The partnership will file annual information regarding its income, deductions, losses, gains, etc., but this information does not relate to a separate tax rate. Instead, this information is transferred to a Schedule K-1 that each partner will use on their personal income tax return. Schedule K-1 is essentially used in place of a Schedule C for a sole proprietorship. It is not as detailed a Schedule C because it does not include an itemization of expenses. Cost information is included in the partnership annual reporting, Form 1065.


General partnerships do not have the added protection of limited liability like an LLC or corporation. However, Limited Liability Partnership (LLP) structures are available. LLPs are also pass-through entities like a general partnership, but they are appealing because of the extra layer of asset protection.

Cooperatives: A Tax Overview

Cooperatives are infrequent business structures, but they sometimes work well for companies that want to have members or user-owners. Farming operations and grocery stores are perhaps the most well-known cooperatives in the United States.

Cooperatives are technically corporations from a tax perspective, but, like S corporations and partnerships, they have a “pass-through” designation. Although they are considered a separate legal entity, they do not pay federal income taxes as an independent entity. Taxing methods for cooperatives may vary at the state level, so it is important to check your local laws for more information regarding specific cooperative taxes.

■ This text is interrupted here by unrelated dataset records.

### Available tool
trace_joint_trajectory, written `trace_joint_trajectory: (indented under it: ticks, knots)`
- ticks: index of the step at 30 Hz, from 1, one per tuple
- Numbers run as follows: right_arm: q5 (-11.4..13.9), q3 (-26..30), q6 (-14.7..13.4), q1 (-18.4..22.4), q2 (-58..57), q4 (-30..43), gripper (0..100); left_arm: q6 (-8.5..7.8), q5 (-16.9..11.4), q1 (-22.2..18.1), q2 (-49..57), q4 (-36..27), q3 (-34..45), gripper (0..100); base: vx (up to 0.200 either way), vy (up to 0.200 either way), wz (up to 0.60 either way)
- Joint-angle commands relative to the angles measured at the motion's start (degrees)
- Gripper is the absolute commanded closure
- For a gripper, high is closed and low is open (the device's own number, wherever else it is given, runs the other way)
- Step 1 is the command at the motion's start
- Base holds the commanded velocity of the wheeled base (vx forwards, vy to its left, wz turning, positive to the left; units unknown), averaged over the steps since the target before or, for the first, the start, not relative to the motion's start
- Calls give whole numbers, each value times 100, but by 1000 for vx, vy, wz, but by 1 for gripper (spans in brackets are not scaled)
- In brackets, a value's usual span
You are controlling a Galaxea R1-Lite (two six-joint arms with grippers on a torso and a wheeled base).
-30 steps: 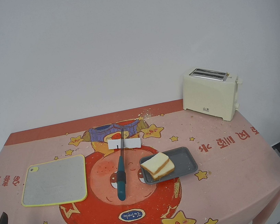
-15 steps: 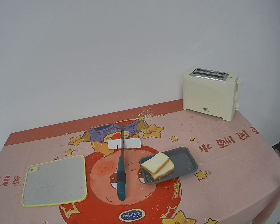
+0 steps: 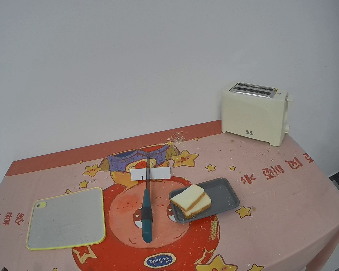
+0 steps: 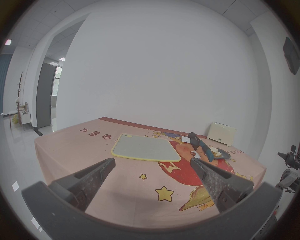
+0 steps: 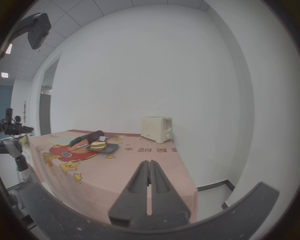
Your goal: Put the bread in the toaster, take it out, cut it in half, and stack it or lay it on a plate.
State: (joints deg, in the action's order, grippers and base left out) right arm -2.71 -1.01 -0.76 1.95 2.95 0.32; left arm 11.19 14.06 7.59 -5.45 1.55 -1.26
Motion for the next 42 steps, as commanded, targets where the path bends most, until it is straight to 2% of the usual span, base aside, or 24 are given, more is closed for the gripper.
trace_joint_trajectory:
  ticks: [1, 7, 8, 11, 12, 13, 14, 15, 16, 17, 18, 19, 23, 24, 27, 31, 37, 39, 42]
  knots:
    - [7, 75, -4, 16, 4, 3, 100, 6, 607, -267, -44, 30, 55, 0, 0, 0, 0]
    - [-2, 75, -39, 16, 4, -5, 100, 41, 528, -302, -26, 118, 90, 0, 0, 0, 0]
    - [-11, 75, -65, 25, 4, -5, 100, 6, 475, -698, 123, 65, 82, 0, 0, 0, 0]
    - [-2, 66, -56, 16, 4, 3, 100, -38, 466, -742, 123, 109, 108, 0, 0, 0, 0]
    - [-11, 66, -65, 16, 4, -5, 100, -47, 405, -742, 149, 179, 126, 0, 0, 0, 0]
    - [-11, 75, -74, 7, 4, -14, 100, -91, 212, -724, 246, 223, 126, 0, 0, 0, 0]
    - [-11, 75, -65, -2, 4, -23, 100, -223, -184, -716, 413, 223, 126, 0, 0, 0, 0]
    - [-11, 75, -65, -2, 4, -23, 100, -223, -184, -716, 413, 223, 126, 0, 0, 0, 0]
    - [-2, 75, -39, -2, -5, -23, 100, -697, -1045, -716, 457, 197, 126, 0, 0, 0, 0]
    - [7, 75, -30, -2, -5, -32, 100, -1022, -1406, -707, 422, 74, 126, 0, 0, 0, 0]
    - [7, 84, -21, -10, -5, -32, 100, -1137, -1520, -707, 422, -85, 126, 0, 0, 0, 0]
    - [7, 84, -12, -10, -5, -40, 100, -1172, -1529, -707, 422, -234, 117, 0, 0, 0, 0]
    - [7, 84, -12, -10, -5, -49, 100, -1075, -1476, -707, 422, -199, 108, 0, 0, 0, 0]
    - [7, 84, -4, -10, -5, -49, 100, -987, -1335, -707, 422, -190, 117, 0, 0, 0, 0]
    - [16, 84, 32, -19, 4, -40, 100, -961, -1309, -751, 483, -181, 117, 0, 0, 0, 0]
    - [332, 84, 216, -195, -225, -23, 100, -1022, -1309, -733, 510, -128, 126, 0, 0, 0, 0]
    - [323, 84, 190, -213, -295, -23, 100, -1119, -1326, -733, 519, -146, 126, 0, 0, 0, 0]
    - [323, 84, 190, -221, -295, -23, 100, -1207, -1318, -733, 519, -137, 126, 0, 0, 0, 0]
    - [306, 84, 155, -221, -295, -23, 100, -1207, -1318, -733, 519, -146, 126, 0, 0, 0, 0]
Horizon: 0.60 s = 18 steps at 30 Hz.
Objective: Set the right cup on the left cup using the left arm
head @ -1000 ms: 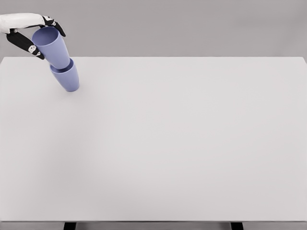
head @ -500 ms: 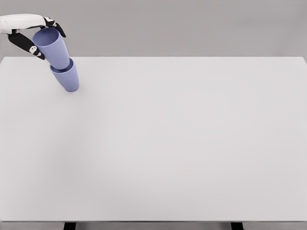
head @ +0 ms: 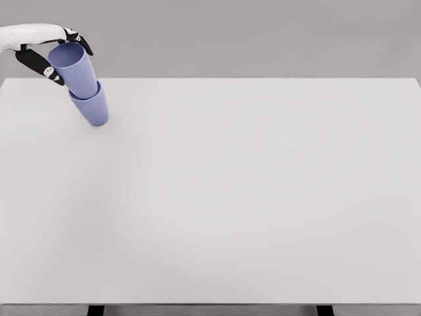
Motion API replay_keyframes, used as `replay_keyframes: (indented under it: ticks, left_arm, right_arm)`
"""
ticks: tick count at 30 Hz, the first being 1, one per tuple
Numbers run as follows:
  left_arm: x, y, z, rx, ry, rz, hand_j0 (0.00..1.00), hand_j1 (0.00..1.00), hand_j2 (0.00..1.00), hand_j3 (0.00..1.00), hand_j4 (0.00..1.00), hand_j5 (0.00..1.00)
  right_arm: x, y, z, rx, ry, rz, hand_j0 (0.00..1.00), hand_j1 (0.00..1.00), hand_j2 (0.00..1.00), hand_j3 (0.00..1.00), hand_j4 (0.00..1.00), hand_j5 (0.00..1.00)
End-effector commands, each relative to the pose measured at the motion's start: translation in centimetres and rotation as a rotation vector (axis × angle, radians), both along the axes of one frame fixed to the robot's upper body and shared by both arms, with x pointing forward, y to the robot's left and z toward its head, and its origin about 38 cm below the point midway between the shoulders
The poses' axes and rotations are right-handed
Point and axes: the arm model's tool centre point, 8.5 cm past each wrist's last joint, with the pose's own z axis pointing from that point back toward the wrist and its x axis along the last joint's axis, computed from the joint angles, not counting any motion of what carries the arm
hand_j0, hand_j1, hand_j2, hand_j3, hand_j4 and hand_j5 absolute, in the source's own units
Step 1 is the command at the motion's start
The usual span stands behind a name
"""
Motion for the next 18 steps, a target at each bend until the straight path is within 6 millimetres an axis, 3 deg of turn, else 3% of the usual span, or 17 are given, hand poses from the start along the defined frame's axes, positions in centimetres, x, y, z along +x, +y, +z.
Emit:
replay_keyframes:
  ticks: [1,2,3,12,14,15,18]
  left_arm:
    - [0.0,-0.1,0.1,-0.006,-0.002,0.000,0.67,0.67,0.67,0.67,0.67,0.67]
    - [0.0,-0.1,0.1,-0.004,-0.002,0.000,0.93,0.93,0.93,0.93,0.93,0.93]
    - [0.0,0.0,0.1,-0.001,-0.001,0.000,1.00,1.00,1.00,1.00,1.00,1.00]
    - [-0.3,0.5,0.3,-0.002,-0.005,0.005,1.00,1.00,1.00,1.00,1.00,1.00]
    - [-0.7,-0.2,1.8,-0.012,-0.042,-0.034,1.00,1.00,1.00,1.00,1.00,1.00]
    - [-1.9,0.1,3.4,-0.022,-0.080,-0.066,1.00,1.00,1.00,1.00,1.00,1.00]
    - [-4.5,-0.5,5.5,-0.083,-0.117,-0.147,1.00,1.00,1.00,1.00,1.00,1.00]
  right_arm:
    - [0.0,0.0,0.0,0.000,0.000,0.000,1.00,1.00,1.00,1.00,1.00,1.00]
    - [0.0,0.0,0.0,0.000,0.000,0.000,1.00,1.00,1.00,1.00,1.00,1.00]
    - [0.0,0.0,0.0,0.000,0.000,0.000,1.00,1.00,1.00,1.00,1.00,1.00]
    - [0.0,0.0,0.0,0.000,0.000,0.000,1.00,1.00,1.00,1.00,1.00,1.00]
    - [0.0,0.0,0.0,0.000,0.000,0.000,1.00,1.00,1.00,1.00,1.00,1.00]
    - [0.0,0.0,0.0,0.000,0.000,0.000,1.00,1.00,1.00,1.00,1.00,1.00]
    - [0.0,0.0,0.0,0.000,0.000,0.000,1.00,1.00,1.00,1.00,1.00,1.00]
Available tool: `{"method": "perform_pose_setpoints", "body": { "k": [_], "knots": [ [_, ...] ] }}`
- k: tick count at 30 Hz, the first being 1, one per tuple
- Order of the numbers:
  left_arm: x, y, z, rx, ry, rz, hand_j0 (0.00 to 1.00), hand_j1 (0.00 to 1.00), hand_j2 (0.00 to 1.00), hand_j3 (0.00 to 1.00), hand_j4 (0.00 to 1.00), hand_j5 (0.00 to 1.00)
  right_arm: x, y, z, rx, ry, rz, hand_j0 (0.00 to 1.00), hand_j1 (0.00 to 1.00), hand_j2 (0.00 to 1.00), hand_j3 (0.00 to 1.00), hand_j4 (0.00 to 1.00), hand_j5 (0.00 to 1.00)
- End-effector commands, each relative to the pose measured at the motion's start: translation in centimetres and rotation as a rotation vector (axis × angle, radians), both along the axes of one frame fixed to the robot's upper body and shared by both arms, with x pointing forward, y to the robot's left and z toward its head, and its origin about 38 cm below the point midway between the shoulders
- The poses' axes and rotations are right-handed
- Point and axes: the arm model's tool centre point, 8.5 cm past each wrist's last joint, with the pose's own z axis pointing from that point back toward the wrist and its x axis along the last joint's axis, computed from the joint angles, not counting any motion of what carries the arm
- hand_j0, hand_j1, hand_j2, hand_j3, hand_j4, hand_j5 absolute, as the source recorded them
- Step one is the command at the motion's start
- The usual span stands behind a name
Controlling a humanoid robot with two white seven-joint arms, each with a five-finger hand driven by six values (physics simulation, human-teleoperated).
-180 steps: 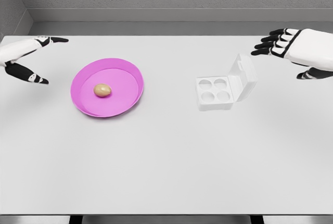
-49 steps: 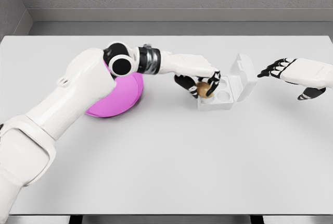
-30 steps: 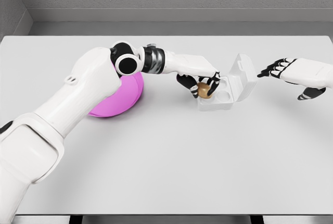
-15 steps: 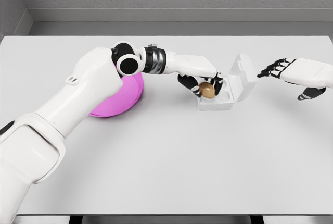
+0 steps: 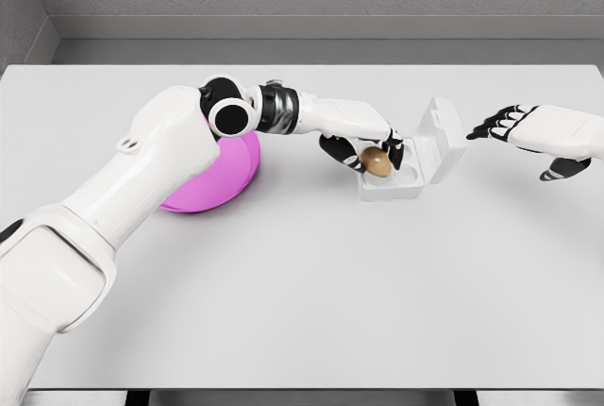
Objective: Pack egg into the box and close the box lid
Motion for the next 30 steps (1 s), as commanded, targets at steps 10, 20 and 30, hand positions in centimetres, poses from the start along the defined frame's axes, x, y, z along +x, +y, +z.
{"method": "perform_pose_setpoints", "body": {
  "k": [10,20,30],
  "knots": [
    [0.1,0.3,-0.1,-0.003,0.006,0.007,0.75,0.75,0.75,0.75,0.75,0.75,0.0,0.0,0.1,0.004,0.000,-0.003,1.00,1.00,1.00,1.00,1.00,1.00],
    [4.1,15.1,4.2,-0.194,0.062,0.280,1.00,1.00,1.00,1.00,1.00,1.00,-0.1,0.3,0.2,0.005,-0.005,0.007,1.00,1.00,1.00,1.00,1.00,1.00],
    [4.0,19.3,6.9,-0.208,-0.010,0.322,1.00,1.00,1.00,1.00,1.00,1.00,-0.9,2.9,1.2,0.001,-0.040,0.093,1.00,1.00,1.00,1.00,1.00,1.00]
  ]
}}
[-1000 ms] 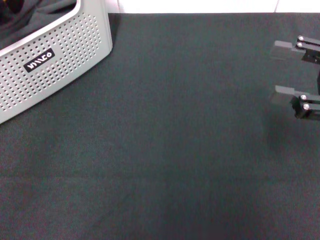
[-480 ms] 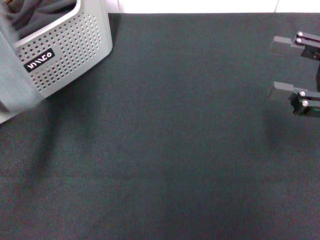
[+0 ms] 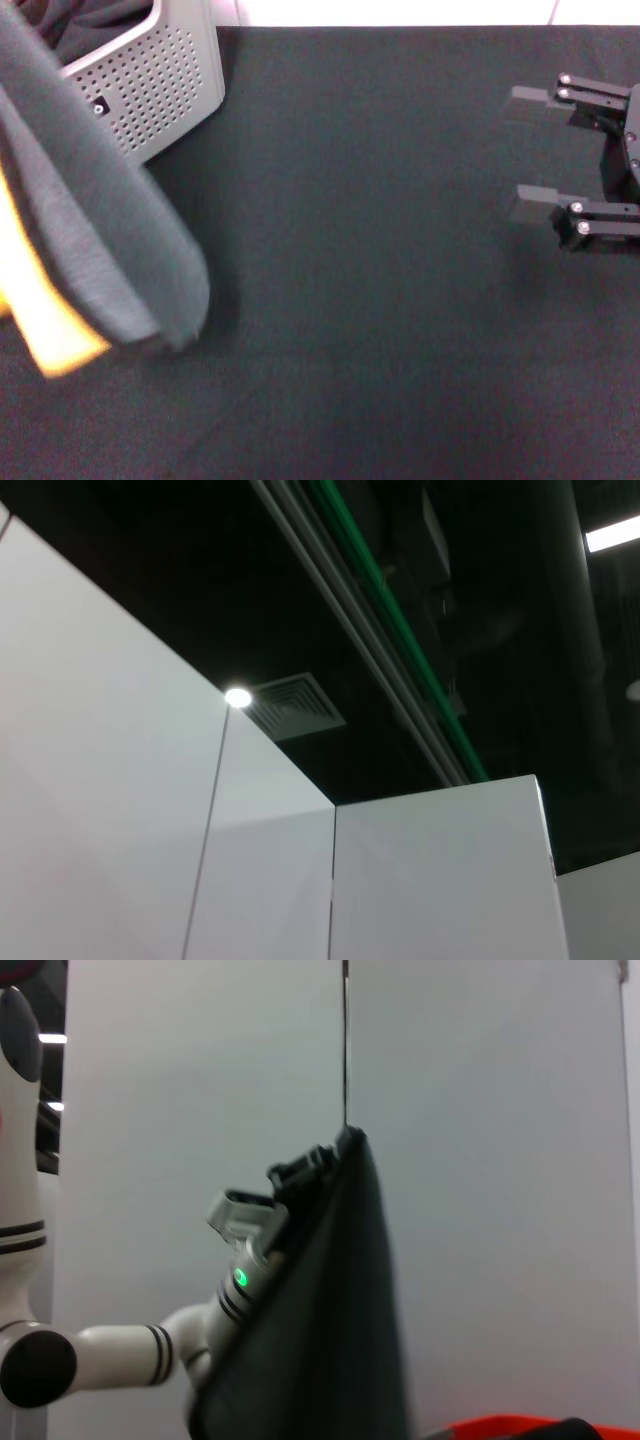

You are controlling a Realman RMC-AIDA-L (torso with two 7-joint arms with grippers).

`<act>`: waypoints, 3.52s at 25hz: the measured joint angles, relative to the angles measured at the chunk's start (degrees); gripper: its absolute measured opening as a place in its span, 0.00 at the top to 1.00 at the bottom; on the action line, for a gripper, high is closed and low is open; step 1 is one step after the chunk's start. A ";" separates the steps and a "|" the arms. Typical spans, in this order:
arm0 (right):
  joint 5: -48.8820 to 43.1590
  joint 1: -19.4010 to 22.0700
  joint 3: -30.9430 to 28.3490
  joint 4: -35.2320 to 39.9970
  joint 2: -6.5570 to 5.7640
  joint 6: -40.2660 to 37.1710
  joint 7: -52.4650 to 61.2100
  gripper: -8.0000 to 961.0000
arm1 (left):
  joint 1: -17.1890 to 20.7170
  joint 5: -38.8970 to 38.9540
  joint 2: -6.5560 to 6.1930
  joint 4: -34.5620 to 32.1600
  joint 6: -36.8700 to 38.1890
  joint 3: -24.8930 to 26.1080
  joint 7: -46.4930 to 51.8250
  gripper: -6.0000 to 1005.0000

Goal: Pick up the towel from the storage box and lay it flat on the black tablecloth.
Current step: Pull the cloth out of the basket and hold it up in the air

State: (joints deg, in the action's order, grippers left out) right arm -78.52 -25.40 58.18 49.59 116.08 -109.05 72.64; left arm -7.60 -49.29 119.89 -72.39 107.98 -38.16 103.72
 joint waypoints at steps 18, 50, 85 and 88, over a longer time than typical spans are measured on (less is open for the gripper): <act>7.06 -9.41 9.81 -15.61 0.11 2.31 -11.21 0.31 | -8.62 -1.00 0.25 21.72 -0.12 -13.39 -20.04 0.98; 43.89 -11.16 46.83 -13.39 0.11 19.29 -21.05 0.32 | -18.10 2.28 0.51 31.93 -6.20 -22.51 -34.20 0.98; 58.99 -11.40 50.08 -14.17 0.12 35.24 -19.08 0.34 | -19.14 6.84 0.55 32.05 -8.30 -28.49 -40.55 0.98; 58.99 -11.32 50.34 -14.73 0.11 35.43 -19.06 0.34 | -19.08 6.85 0.52 32.05 -8.61 -28.39 -40.60 0.98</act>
State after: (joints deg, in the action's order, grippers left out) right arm -19.54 -36.71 108.52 34.86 116.19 -73.62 53.58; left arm -26.68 -42.44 120.41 -40.34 99.37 -66.54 63.12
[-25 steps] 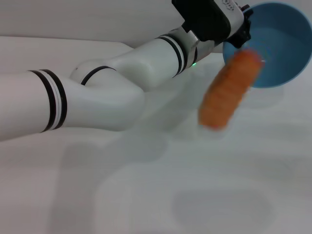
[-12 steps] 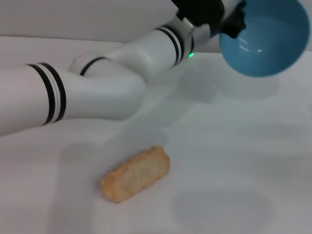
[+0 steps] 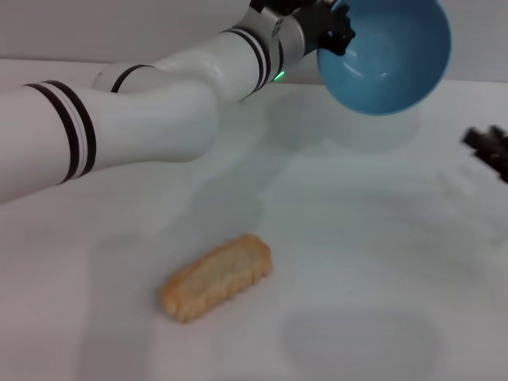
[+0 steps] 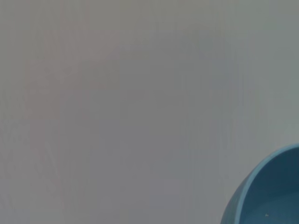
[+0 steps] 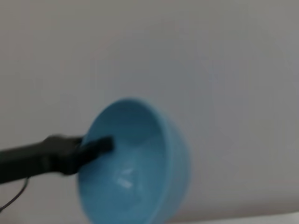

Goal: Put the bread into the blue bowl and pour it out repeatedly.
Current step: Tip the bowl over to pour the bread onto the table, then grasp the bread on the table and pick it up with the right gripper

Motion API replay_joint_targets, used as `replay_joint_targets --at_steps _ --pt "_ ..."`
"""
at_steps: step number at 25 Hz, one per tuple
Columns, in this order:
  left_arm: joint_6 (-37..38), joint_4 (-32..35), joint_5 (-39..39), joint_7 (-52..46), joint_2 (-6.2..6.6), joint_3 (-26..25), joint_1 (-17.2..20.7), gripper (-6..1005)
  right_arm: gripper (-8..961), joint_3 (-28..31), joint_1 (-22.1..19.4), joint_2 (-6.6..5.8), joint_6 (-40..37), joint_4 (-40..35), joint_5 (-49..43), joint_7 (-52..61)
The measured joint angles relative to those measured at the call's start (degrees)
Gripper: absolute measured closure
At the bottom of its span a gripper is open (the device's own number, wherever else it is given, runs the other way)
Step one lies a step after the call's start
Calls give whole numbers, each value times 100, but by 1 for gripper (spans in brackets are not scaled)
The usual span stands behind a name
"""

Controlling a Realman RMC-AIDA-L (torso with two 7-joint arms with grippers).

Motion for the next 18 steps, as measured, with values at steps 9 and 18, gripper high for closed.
replay_joint_targets --at_steps 9,18 --pt "80 -19 -2 -66 12 -233 156 999 423 -711 1085 7 617 498 -889 1384" --pt "26 -18 -1 -70 21 -323 238 999 431 -2742 1996 31 1117 687 -1117 3447"
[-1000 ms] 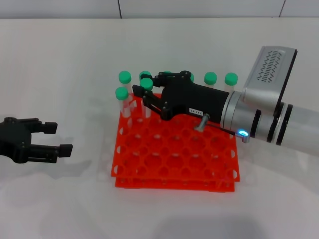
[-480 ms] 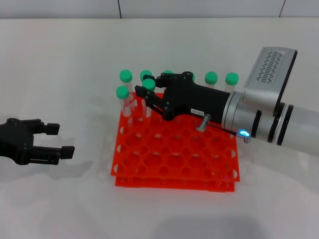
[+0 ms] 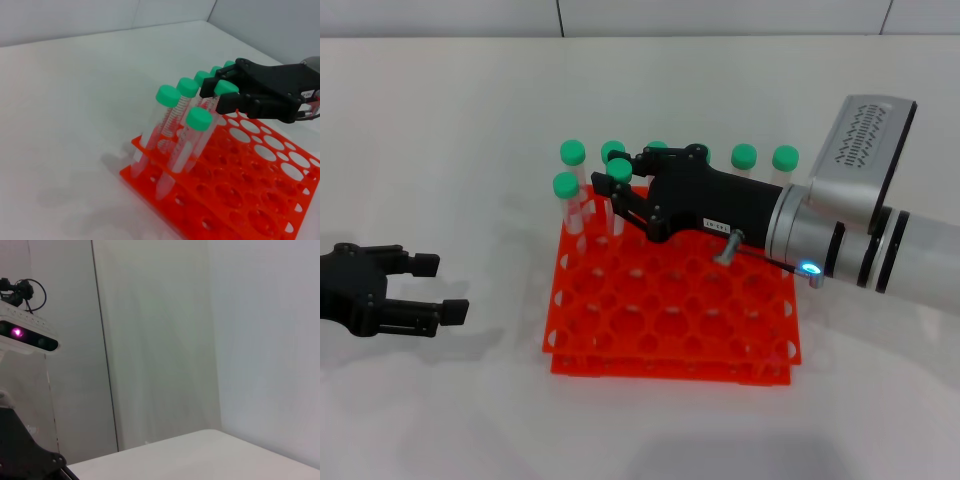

Choosing the Right Business Structure for You

You should put a great deal of thought into which business structure will work best for your venture. Taxes should be one of the things you think about, but you may also want to consider:

  • liability protection,
  • administrative costs,
  • ease of distribution or transition,
  • the number of people involved, and
  • costs related to startup.

The type of product or service that your business produces will also have a bearing on the kind of structure you should choose.

Thankfully, you can change your structure later if you decide that the structure you have chosen is not the right one for you. However, this process may be difficult, time-consuming, and expensive, so take the time now to think about which structure will work best so you can avoid those costs in the future. You should also keep in mind that as your business grows, you can “upgrade” your structure to accommodate for your growth.